▶ [AIM OF THE TASK] Copy out every line in the entries below that includes "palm".

(Data items)
--------

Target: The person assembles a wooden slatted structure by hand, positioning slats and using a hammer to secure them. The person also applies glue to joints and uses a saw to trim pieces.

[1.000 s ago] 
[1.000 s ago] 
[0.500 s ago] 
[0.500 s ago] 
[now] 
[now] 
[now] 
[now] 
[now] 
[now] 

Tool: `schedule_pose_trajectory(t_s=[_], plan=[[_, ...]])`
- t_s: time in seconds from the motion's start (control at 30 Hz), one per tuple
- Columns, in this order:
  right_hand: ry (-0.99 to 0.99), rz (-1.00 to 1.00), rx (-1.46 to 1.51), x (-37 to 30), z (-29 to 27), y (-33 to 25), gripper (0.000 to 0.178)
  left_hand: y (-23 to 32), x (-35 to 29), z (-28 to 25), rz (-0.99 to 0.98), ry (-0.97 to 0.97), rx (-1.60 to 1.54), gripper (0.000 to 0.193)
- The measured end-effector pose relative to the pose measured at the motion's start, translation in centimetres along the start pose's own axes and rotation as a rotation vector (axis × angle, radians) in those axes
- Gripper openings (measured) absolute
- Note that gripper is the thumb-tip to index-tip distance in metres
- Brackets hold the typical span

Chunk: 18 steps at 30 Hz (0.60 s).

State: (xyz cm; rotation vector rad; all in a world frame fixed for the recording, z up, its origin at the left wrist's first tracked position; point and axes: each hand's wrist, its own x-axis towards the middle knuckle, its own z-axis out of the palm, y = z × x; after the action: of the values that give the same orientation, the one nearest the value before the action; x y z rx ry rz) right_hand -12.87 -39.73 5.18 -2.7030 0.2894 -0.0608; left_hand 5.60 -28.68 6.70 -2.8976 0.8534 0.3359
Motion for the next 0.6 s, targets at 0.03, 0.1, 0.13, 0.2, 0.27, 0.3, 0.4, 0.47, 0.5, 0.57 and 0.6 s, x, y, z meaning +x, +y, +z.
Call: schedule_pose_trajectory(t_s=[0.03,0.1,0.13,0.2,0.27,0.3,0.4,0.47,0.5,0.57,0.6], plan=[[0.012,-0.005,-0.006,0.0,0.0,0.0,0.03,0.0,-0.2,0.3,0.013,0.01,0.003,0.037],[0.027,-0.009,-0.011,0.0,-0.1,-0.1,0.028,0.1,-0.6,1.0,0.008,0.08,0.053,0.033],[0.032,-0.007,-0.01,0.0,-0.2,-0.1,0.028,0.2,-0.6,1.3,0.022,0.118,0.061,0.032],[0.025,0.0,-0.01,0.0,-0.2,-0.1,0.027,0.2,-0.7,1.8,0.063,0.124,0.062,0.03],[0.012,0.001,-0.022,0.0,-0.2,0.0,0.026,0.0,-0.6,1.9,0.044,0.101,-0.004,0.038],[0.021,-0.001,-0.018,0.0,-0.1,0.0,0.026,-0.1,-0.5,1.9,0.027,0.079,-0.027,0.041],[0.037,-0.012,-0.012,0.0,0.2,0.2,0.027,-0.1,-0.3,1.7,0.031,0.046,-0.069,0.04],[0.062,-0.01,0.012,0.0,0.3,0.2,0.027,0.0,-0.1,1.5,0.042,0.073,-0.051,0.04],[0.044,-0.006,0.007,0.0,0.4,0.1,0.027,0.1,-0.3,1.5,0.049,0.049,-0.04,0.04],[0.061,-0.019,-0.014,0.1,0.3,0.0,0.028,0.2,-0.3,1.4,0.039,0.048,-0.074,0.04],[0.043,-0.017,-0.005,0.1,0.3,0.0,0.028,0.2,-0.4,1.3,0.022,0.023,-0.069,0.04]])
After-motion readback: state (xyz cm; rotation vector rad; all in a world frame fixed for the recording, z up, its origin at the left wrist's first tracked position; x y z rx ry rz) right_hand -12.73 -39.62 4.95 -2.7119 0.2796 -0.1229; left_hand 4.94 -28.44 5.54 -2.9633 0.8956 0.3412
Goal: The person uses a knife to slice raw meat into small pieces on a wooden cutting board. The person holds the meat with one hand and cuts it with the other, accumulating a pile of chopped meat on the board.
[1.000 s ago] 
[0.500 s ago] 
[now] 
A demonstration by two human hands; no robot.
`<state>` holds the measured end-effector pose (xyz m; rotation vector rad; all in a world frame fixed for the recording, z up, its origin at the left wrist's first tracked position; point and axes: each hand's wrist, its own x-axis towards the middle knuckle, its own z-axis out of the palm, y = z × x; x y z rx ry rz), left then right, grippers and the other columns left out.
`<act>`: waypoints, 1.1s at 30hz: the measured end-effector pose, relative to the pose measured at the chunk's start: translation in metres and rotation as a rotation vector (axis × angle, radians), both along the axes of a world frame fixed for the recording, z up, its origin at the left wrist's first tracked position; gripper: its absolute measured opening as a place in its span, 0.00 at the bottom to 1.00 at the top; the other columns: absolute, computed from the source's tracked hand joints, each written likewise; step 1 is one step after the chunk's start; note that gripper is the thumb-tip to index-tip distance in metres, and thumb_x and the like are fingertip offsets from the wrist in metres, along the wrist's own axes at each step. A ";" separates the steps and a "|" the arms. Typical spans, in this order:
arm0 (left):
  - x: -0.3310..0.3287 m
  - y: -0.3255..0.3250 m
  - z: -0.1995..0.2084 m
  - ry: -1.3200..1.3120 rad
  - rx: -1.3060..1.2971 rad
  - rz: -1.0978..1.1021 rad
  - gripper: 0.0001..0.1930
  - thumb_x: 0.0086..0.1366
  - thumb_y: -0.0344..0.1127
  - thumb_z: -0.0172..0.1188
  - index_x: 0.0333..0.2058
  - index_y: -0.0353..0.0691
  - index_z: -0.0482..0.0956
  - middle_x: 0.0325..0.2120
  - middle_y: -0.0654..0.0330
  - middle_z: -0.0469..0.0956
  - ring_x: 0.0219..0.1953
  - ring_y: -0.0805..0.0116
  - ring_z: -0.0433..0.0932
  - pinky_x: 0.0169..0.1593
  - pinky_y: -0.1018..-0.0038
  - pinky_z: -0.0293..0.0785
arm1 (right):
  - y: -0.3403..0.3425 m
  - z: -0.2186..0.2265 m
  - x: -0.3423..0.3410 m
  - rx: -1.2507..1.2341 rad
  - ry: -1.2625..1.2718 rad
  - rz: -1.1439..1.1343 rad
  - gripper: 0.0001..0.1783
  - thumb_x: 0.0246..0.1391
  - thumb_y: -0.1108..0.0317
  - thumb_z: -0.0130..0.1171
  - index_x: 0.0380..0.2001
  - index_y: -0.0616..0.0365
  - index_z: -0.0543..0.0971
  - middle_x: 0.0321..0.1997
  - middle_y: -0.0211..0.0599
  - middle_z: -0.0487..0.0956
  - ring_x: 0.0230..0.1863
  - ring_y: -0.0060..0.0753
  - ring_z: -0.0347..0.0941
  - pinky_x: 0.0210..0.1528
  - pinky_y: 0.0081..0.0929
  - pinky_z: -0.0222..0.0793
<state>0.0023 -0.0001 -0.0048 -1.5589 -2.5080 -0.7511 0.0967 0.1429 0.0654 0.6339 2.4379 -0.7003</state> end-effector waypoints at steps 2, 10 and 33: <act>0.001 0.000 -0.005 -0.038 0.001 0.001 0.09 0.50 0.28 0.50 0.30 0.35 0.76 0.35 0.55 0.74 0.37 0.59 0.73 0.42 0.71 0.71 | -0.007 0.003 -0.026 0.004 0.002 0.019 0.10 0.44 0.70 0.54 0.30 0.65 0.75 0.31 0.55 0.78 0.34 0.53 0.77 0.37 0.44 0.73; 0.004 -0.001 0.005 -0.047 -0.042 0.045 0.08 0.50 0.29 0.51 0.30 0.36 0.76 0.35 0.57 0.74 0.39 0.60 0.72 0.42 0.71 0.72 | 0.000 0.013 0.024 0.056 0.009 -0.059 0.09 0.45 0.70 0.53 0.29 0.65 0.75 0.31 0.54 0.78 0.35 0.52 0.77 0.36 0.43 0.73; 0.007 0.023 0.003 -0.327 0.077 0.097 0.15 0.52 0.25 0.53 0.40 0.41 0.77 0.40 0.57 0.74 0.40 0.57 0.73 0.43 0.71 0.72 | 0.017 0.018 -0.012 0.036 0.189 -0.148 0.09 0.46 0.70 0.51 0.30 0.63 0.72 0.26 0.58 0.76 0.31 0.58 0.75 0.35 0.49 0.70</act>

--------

▶ [RESPONSE TO THE TASK]
State: (xyz cm; rotation vector rad; all in a world frame fixed for the recording, z up, its origin at the left wrist's first tracked position; point and axes: each hand's wrist, its own x-axis towards the middle knuckle, its own z-axis out of the palm, y = z × x; after the action: of the values that give the same orientation, the one nearest the value before the action; x y z rx ry rz) right_hand -12.87 -39.73 5.18 -2.7030 0.2894 -0.0608; left_hand 5.60 -28.68 6.70 -2.8976 0.8534 0.3359
`<state>` holds the measured end-effector pose (xyz m; rotation vector rad; all in a world frame fixed for the recording, z up, its origin at the left wrist's first tracked position; point and axes: each hand's wrist, its own x-axis towards the middle knuckle, its own z-axis out of the palm, y = z × x; x y z rx ry rz), left then right, grippers and the other columns left out.

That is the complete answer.